Like global warming, the topic is intrinsically complex, though probably nowhere near as imponderable as the dynamics of heat transfer in the atmosphere. Clearly having a degree from the right college in the right field can translate (on average) into a larger premium in lifetime earnings. For many students, however, a college experience can end in no degree and a substantial debt burden. And many others graduate having learned little, possessed of a credential that carries little weight in the job market and yet still saddled with student loans that will take decades to pay off. These days, in any given week one can find half a dozen articles decrying this situation. (This week, for example, I’d include in the count Neal McCluskey from the Cato Institute, “Hurrah for ‘Draconian’ Education Cuts!”; Hans Bader from the Competitive Enterprise Institute, “Time for Big Cuts in Education Spending;” and Katherine Mangu-Ward writing in Reason, “Easy Money For College Can Really Mess You Up, Man.”)
Higher education’s response? Generally, if the topic is acknowledged at all, it is done so in scorn for the philistines who would reduce the “value” of a college degree to the job prospects and earnings of graduates. Never mind that higher education has been busy selling itself to the public in precisely those terms for the last fifty years and that the official position of the Obama administration is that our “national competitiveness” depends on a huge expansion in the number of young people who earn college degrees.

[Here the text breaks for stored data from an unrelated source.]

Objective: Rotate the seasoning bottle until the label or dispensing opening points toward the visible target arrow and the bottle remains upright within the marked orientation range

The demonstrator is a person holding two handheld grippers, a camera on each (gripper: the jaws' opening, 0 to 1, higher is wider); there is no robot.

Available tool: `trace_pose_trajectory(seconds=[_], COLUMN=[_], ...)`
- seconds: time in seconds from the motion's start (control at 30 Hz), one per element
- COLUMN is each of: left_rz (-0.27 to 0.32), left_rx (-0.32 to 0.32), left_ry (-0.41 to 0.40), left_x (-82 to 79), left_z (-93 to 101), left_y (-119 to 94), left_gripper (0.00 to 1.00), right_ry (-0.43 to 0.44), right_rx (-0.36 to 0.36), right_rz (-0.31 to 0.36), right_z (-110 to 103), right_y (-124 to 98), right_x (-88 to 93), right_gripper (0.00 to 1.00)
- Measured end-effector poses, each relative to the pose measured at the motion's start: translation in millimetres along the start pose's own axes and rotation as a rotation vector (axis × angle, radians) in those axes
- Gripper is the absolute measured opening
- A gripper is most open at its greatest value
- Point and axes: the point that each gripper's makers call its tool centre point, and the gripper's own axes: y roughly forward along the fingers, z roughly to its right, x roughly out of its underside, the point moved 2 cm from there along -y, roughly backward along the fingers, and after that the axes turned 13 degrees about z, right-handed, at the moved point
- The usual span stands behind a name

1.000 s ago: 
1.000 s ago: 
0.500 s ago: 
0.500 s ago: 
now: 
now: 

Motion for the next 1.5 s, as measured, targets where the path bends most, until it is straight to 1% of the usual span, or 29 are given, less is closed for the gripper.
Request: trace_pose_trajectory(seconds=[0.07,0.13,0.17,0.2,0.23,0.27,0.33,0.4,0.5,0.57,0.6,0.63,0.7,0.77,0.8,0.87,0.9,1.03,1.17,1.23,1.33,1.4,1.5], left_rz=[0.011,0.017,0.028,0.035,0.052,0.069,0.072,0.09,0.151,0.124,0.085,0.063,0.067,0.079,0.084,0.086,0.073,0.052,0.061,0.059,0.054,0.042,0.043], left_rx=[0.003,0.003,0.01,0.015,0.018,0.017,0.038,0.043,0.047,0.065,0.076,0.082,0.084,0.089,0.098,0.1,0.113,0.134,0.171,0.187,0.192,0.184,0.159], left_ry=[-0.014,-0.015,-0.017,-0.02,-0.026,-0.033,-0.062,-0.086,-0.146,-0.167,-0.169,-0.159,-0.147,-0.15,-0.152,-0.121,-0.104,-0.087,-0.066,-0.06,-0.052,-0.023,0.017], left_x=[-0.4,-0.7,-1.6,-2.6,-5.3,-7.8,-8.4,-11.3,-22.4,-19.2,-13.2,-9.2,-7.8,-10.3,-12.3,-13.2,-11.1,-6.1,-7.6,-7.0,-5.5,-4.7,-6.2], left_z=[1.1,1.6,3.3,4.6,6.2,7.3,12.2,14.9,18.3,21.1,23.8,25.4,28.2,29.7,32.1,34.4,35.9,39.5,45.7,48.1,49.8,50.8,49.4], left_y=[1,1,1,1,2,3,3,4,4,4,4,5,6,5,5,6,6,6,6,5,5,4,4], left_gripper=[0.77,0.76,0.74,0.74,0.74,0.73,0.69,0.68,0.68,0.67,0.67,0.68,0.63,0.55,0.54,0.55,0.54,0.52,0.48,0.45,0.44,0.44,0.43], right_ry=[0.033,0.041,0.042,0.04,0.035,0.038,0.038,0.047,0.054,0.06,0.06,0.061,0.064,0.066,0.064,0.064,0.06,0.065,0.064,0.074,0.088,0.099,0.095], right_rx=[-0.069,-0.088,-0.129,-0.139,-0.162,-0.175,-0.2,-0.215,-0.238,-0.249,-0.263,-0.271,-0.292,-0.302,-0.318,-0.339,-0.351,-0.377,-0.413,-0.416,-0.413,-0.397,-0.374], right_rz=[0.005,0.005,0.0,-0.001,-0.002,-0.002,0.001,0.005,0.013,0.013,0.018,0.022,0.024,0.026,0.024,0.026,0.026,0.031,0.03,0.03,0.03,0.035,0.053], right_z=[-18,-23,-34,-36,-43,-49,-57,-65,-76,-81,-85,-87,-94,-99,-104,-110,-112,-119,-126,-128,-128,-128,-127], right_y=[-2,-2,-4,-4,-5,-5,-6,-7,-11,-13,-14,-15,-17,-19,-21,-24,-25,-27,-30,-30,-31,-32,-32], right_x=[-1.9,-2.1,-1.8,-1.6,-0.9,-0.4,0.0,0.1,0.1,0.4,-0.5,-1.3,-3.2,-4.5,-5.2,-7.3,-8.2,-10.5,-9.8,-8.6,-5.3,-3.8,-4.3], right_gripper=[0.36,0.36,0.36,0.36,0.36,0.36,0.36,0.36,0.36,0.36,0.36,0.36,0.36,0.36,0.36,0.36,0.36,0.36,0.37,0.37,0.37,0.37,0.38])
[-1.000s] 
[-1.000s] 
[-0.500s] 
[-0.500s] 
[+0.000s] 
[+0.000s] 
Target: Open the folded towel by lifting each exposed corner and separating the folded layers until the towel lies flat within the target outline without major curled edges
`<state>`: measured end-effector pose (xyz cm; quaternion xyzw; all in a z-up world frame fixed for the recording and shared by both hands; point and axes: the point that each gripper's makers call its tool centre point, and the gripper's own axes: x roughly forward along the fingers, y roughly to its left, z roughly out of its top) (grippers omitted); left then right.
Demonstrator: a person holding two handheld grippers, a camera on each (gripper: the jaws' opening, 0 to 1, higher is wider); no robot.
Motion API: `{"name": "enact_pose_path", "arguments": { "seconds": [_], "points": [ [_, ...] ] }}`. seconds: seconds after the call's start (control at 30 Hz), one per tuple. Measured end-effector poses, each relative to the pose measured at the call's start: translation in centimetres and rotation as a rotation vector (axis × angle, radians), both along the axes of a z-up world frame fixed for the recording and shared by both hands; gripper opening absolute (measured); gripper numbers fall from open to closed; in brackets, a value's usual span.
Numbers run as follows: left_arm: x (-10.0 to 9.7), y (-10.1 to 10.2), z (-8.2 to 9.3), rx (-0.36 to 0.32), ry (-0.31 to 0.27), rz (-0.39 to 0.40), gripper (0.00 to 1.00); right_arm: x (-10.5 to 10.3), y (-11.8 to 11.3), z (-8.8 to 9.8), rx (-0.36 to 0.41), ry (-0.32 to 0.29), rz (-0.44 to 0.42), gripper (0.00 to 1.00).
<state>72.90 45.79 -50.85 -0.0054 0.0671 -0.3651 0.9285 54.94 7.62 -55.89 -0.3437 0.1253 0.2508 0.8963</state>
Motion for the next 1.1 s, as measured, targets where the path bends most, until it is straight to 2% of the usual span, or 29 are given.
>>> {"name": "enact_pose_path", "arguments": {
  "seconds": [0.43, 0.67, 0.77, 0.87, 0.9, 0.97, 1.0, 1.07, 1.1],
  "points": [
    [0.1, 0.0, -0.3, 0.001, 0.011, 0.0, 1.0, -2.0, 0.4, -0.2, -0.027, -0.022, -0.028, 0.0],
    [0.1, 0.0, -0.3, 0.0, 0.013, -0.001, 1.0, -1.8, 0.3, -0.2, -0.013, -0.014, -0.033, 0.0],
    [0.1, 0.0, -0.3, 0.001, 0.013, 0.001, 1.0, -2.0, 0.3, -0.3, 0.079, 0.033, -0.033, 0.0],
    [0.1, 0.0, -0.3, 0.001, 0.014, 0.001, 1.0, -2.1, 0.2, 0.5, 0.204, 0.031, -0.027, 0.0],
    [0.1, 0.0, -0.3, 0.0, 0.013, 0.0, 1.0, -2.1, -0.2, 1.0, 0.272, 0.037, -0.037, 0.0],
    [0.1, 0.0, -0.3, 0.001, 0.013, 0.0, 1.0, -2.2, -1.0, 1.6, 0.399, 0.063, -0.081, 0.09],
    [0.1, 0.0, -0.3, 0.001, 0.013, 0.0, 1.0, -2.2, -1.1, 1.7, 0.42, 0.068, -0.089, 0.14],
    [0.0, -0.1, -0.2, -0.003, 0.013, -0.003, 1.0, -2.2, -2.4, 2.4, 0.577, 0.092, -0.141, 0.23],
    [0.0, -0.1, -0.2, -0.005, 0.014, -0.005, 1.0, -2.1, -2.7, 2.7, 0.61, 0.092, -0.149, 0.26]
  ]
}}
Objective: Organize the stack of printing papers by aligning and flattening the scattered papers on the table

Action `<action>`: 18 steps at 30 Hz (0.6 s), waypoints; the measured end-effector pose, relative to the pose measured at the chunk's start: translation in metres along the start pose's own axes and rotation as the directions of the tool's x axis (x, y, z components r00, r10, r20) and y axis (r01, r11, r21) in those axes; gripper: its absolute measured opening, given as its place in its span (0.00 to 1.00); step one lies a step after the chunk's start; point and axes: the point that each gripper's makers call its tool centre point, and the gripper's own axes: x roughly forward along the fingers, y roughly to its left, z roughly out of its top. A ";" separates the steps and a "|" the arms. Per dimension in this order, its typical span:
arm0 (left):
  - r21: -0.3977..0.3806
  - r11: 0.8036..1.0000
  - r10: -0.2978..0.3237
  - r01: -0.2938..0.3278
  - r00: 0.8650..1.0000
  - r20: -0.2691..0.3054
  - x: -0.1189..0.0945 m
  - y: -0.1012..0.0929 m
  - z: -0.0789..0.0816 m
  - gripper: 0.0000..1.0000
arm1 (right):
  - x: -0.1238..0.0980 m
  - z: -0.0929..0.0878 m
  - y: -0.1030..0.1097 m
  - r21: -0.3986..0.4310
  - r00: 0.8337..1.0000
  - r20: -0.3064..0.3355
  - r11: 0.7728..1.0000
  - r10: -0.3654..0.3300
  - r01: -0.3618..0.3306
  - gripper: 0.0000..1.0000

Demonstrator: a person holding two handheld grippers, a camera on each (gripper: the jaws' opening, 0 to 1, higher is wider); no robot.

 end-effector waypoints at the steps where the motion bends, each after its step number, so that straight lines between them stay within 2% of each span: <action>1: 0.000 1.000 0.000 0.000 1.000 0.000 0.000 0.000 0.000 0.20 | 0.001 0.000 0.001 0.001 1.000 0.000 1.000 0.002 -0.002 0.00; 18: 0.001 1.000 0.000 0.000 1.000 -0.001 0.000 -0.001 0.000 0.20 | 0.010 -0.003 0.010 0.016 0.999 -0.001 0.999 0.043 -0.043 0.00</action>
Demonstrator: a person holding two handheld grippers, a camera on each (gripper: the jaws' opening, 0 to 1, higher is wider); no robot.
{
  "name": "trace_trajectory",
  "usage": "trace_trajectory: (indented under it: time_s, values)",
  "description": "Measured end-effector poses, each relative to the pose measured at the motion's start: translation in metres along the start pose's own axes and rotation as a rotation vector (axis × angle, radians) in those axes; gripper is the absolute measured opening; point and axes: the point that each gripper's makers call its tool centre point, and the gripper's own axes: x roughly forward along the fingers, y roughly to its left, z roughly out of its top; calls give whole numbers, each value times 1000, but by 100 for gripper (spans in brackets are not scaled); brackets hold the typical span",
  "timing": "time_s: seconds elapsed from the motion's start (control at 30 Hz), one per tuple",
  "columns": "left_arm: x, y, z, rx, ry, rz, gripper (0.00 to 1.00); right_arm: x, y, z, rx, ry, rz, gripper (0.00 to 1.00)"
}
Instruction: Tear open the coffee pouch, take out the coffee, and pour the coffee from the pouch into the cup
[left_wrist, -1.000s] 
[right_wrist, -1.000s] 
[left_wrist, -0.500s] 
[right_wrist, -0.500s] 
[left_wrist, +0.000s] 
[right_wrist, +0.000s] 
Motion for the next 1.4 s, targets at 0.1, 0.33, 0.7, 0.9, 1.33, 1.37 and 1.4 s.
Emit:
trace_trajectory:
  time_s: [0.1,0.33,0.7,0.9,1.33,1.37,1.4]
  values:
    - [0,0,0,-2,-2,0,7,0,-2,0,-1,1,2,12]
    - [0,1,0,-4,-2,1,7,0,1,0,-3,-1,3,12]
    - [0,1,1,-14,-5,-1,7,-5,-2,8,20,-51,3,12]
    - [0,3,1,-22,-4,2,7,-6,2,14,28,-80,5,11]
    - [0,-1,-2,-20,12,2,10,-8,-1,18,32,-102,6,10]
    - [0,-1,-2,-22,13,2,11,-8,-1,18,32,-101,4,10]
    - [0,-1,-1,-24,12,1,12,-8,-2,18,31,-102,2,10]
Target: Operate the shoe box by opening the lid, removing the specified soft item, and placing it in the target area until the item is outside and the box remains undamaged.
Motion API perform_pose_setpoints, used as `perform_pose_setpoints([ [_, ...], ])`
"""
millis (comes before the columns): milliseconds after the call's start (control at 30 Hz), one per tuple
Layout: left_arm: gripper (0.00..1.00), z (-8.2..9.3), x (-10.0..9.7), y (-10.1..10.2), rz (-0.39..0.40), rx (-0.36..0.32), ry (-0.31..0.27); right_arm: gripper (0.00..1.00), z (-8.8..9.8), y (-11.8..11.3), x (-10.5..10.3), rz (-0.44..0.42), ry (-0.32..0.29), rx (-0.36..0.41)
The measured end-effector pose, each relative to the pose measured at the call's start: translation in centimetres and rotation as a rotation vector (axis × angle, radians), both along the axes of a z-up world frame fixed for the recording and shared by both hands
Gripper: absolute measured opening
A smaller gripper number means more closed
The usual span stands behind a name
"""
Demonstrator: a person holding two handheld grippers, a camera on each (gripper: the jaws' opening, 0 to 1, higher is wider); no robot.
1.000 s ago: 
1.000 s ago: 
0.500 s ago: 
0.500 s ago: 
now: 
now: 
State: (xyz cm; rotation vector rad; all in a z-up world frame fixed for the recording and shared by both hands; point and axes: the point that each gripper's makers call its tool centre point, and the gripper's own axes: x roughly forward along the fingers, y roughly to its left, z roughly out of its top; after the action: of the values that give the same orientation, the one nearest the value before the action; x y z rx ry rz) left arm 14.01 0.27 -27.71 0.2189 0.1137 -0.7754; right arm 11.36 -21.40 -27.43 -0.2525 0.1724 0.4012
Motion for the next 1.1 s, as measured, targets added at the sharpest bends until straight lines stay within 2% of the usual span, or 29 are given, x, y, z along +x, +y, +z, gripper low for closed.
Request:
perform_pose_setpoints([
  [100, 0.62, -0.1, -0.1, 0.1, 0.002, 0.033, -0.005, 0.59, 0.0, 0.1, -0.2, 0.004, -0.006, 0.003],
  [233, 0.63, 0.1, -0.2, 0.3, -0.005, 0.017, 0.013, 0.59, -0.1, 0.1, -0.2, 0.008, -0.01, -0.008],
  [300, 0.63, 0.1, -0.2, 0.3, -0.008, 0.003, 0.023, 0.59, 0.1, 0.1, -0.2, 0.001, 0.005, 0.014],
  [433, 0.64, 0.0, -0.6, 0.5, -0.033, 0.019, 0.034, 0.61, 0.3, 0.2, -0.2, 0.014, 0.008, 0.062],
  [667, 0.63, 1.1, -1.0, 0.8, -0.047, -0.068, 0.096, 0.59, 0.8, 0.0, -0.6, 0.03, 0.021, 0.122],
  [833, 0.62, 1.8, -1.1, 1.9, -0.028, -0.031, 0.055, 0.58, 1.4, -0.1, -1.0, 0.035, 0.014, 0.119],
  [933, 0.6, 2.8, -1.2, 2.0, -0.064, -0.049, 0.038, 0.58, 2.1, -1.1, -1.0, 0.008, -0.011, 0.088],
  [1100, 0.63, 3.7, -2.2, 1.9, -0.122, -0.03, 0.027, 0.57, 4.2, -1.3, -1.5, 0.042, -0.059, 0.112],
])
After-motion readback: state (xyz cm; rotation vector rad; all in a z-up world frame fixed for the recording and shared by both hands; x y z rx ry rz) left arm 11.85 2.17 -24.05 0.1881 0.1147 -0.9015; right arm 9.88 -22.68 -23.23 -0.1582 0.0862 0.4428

But I’m ready to concede the point. Higher education should be about more than gaining a credential that gives one a leg up in the marketplace. But if we are going to re-focus the debate on the non-utilitarian substance of higher learning—on the transmission of disciplined intellectual inquiry, on developing civilized discernment, on aspiration for genuinely higher knowledge—we had better be prepared to rethink our national preoccupation with mass higher education. Judged by those standards, contemporary American undergraduate education as a whole is a colossal failure.
Which is it? Do we want to run a mass credentialing service that the public increasingly views as an expensive con? Or do we want to engage in rigorous higher education as something that has intrinsic value, but which our current system is ill-suited to provide?
There may be clear-cut answers to these questions, deflected in the winds high over the Tien Shan and Altai Mountains, reflected in the glare of Siberian snowfields, and twisted in the vacillations of the jet stream. But I’m not sure. I do know that when I encounter the offhand assurance of those who simply assume that more and more college degrees at greater and greater and greater public expense are unquestionably a good thing, I get a chill.